Janet Jackson’s 1989 classic “Rhythm Nation” is allegedly causing certain laptops to crash. According to Microsoft’s principal software engineer Raymond Chen.
The bizarre tale of music-as-cyberthreat was shared by Microsoft chief software engineer Raymond Chen last week, and subsequently picked up by The Next Web. According to Chen, “The song contained one of the natural resonant frequencies for the model of 5400 rpm laptop hard drives that [Microsoft] and other manufacturers used.”

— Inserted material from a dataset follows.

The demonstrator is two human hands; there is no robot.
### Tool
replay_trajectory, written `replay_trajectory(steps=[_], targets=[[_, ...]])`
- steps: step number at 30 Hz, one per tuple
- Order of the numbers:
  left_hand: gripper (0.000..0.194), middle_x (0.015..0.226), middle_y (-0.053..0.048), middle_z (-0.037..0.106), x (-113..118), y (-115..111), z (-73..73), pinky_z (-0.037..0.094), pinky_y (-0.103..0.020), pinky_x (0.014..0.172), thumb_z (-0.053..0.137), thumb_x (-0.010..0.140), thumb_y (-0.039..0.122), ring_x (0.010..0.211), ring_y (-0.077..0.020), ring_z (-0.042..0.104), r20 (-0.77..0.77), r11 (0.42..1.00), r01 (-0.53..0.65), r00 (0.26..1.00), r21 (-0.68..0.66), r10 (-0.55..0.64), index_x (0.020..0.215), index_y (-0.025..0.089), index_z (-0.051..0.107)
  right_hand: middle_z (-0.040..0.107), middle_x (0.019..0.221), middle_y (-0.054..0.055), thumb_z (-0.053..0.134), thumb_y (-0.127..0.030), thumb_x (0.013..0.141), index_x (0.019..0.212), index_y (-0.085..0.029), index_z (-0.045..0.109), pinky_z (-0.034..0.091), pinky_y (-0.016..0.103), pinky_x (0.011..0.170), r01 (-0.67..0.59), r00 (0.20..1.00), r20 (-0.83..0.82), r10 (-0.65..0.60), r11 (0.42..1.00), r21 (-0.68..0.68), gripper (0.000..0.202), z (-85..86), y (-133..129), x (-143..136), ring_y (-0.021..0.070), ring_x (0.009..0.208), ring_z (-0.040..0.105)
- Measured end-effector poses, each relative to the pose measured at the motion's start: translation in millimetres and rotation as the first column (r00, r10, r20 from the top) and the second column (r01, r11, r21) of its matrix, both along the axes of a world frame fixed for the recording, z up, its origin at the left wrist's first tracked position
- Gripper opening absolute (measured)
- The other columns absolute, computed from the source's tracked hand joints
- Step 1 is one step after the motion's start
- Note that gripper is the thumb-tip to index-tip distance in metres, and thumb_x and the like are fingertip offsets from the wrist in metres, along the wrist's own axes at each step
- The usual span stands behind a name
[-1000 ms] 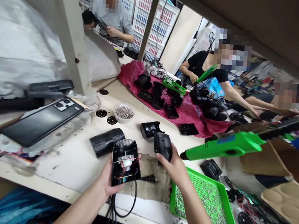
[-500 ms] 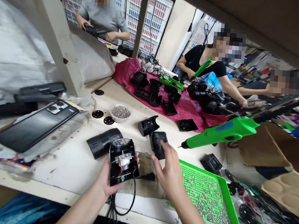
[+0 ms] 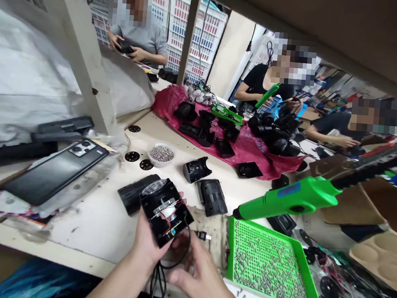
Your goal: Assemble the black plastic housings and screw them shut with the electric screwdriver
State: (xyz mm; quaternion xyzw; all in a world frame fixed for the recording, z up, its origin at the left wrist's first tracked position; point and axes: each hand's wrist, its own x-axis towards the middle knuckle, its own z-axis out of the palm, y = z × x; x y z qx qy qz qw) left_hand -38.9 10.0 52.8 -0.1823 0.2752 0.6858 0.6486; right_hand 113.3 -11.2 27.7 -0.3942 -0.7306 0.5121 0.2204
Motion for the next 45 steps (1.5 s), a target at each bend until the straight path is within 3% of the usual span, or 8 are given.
replay_trajectory(steps=[4, 10, 14, 26, 33, 39, 42, 45], targets=[[0.045, 0.081, -0.008, 0.075, -2, 0, 2.7, 0.059, -0.035, 0.068, 0.031, 0.094, 0.032, 0.073, -0.0226, 0.072, 0.017, 0.998, -0.038, 0.999, 0.045, 0.038, 0.125, 0.017, 0.061, 0.059, 0.125, 0.012, 0.036, -0.033, 0.098, 0.130, -0.023, 0.051, 0.047, 0.042, 0.101, -0.075, 0.994, 0.099, 0.051, 0.963, 0.260, 0.036, -7.5, 0, 8, 0.0256, 0.120, 0.056], [0.045, 0.084, -0.010, 0.076, -3, -3, 7.7, 0.059, -0.035, 0.072, 0.030, 0.095, 0.027, 0.080, -0.0226, 0.073, 0.025, 0.997, -0.037, 0.999, 0.072, 0.036, 0.123, 0.015, 0.063, 0.052, 0.134, 0.016, 0.048, 0.000, 0.073, 0.132, -0.018, 0.051, 0.045, 0.052, 0.103, -0.180, 0.913, 0.401, -0.076, 0.808, 0.561, 0.062, -28.4, 4, 4, 0.0330, 0.127, 0.046], [0.047, 0.082, -0.010, 0.076, -3, -5, 7.2, 0.057, -0.039, 0.080, 0.029, 0.096, 0.031, 0.076, -0.0227, 0.073, 0.006, 0.999, -0.032, 0.999, 0.044, 0.032, 0.121, 0.012, 0.064, 0.061, 0.115, 0.016, 0.046, -0.002, 0.081, 0.133, -0.013, 0.048, 0.053, 0.050, 0.092, -0.149, 0.896, 0.408, -0.173, 0.749, 0.646, 0.054, -34.8, 13, 0, 0.0307, 0.109, 0.055], [0.051, 0.091, -0.015, 0.076, -11, -17, -15.6, 0.054, -0.043, 0.087, 0.031, 0.097, 0.039, 0.082, -0.0259, 0.072, -0.031, 0.989, 0.042, 0.999, 0.142, -0.038, 0.109, 0.009, 0.070, 0.066, 0.086, 0.007, 0.050, 0.000, 0.084, 0.087, -0.017, 0.062, 0.056, 0.039, 0.072, -0.248, 0.780, 0.593, -0.200, 0.771, 0.586, 0.021, -10.1, 43, 5, 0.0256, 0.083, 0.063], [0.056, 0.083, -0.014, 0.076, -9, -16, -14.3, 0.057, -0.039, 0.077, 0.038, 0.095, 0.052, 0.073, -0.0244, 0.072, 0.001, 0.996, 0.063, 0.998, 0.068, -0.063, 0.094, 0.008, 0.072, 0.064, 0.103, 0.016, 0.042, -0.004, 0.089, 0.102, -0.015, 0.063, 0.051, 0.049, 0.082, -0.089, 0.723, 0.523, -0.452, 0.689, 0.719, 0.028, 15.8, 58, 44, 0.0336, 0.099, 0.059], [0.063, 0.078, -0.016, 0.074, 9, -4, -14.8, 0.058, -0.038, 0.072, 0.028, 0.097, 0.051, 0.072, -0.0250, 0.071, -0.096, 0.983, 0.176, 0.979, -0.049, -0.181, 0.090, 0.006, 0.070, 0.063, 0.120, 0.009, 0.052, -0.033, 0.094, 0.132, -0.024, 0.041, 0.055, 0.036, 0.084, 0.063, 0.951, 0.252, -0.178, 0.911, 0.407, 0.041, 26.8, 21, 22, 0.0233, 0.107, 0.063], [0.059, 0.075, -0.016, 0.073, 19, 3, -19.7, 0.057, -0.044, 0.073, 0.029, 0.097, 0.048, 0.076, -0.0284, 0.071, -0.141, 0.970, 0.229, 0.961, -0.079, -0.238, 0.086, 0.007, 0.070, 0.056, 0.131, 0.011, 0.057, -0.029, 0.089, 0.137, -0.024, 0.038, 0.054, 0.035, 0.087, 0.055, 0.966, 0.220, -0.133, 0.943, 0.328, 0.052, 21.7, 11, 8, 0.0237, 0.113, 0.061], [0.043, 0.074, -0.014, 0.073, 22, 9, -25.2, 0.057, -0.045, 0.075, 0.042, 0.096, 0.041, 0.081, -0.0296, 0.071, -0.267, 0.966, 0.226, 0.930, -0.125, -0.252, 0.084, 0.010, 0.069, 0.060, 0.115, 0.009, 0.055, -0.025, 0.088, 0.131, -0.024, 0.045, 0.056, 0.030, 0.066, 0.131, 0.964, 0.184, -0.190, 0.947, 0.292, 0.044, 13.0, 15, 8, 0.0183, 0.081, 0.065]])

Chen added, “The manufacturer worked around the problem by adding a custom filter in the audio pipeline that detected and removed the offending frequencies during audio playback,” which should’ve fixed the bug. He later joked, “I would not have wanted to be in the laboratory that they must have set up to investigate this problem. Not an artistic judgement.”
The phenomena is more common than you might think, and the results have ranged from weird to deadly. In 1940 the Tacoma Narrows Suspension Bridge collapsed after winds caused the bridge to vibrate at its natural frequency. The bridge had survived higher-speed winds, but sustained gusts at about 40-miles-per-hour caused the oscillations to enter a positive feedback loop, so that the vibrations got bigger and bigger until they tore the bridge apart.
Since the filter was added years ago and applies to older models, Chen expressed hope that “laptops are not still carrying this audio filter to protect against damage to a model of hard drive they are no longer using.”
Jackson’s music may stand the tests of time, but nobody could’ve predicted this malfunction.